- What to produce: Go through the listing and state how many lines hold the string "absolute". Nothing else is needed.
******************************
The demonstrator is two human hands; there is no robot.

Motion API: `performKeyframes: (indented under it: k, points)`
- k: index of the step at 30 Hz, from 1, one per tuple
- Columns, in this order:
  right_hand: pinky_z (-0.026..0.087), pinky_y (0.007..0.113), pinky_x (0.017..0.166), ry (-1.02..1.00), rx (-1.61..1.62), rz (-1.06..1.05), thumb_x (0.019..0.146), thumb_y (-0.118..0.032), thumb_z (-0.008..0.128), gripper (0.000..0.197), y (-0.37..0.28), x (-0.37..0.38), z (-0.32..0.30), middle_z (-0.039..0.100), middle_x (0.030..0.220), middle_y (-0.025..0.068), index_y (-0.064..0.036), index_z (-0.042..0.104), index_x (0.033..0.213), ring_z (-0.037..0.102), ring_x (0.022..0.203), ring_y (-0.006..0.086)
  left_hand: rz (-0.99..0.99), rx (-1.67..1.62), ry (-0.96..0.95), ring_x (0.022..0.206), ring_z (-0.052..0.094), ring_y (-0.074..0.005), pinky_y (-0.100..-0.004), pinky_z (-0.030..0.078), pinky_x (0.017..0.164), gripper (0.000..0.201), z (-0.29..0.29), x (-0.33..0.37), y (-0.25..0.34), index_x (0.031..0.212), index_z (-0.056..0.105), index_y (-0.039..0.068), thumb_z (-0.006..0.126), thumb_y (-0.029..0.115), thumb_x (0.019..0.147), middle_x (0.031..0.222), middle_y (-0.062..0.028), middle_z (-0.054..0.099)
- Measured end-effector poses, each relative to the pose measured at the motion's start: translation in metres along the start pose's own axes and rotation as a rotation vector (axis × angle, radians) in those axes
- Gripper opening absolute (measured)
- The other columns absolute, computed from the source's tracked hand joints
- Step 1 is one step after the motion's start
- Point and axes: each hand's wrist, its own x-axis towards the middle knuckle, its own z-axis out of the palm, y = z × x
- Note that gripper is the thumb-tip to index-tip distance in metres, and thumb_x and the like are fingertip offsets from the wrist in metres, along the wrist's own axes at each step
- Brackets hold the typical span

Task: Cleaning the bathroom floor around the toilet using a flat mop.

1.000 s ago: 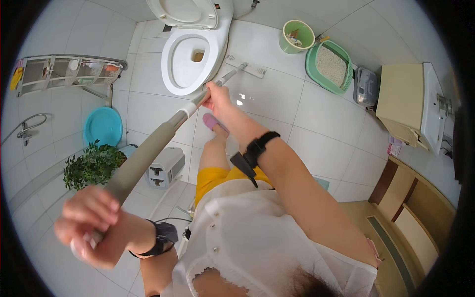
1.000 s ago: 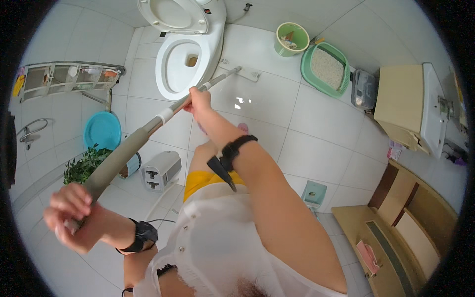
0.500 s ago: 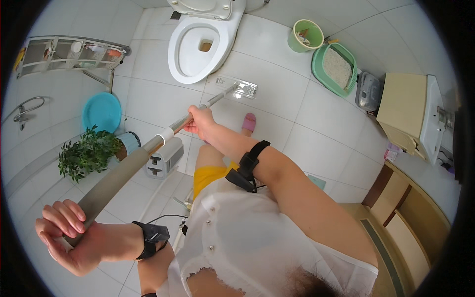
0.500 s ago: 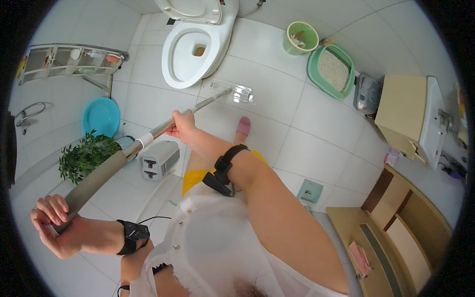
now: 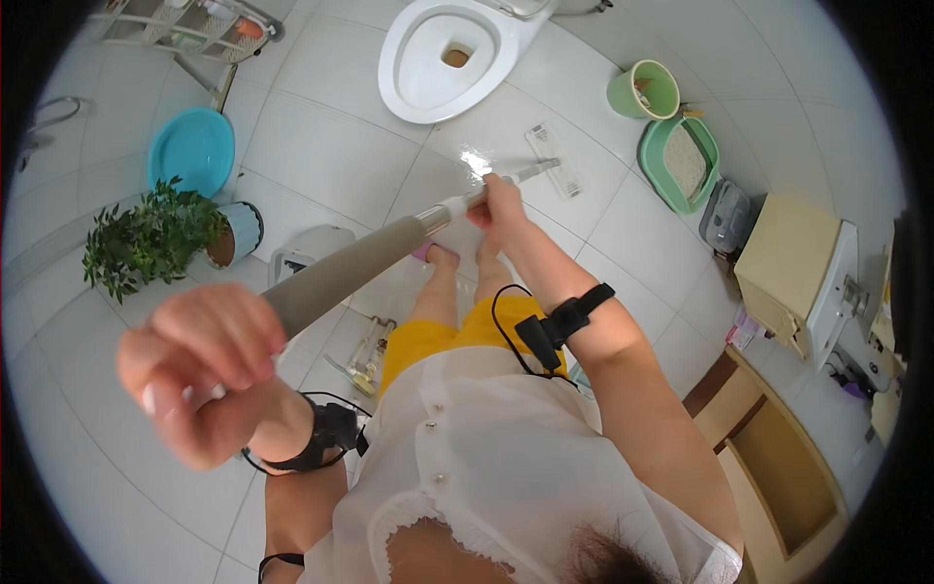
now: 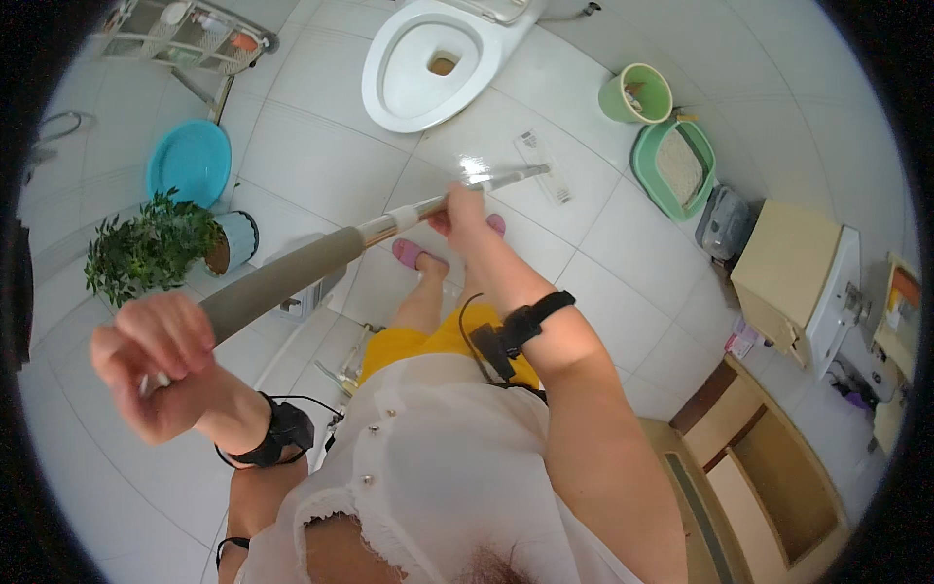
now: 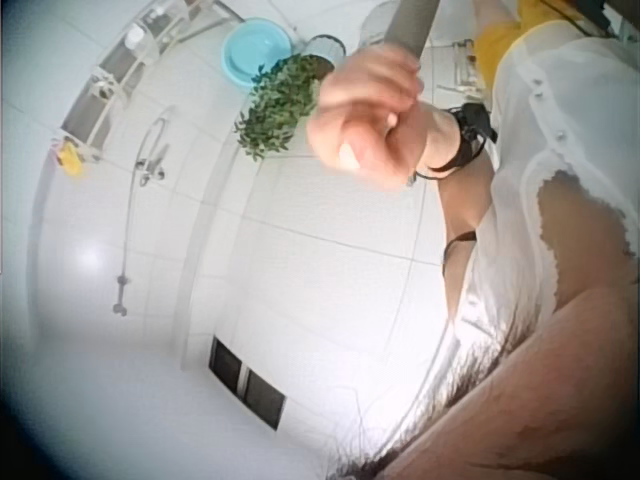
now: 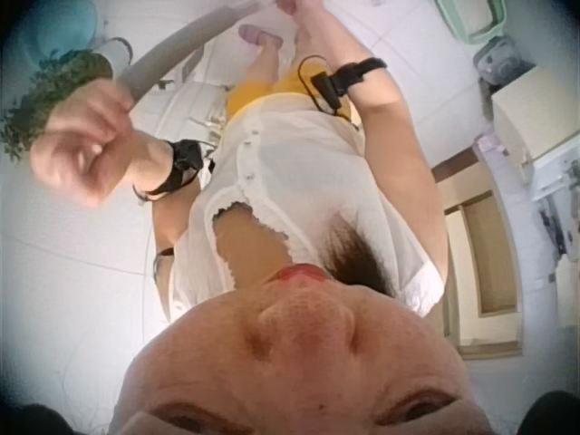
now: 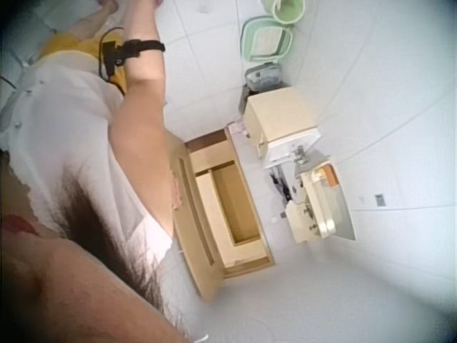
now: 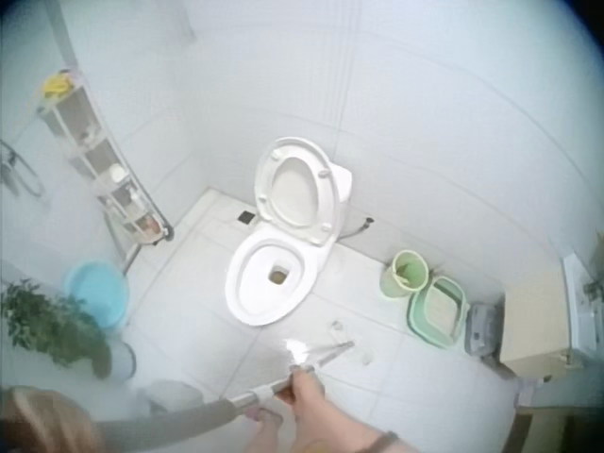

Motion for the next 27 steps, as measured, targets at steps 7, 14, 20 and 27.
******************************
- Exercise result: 2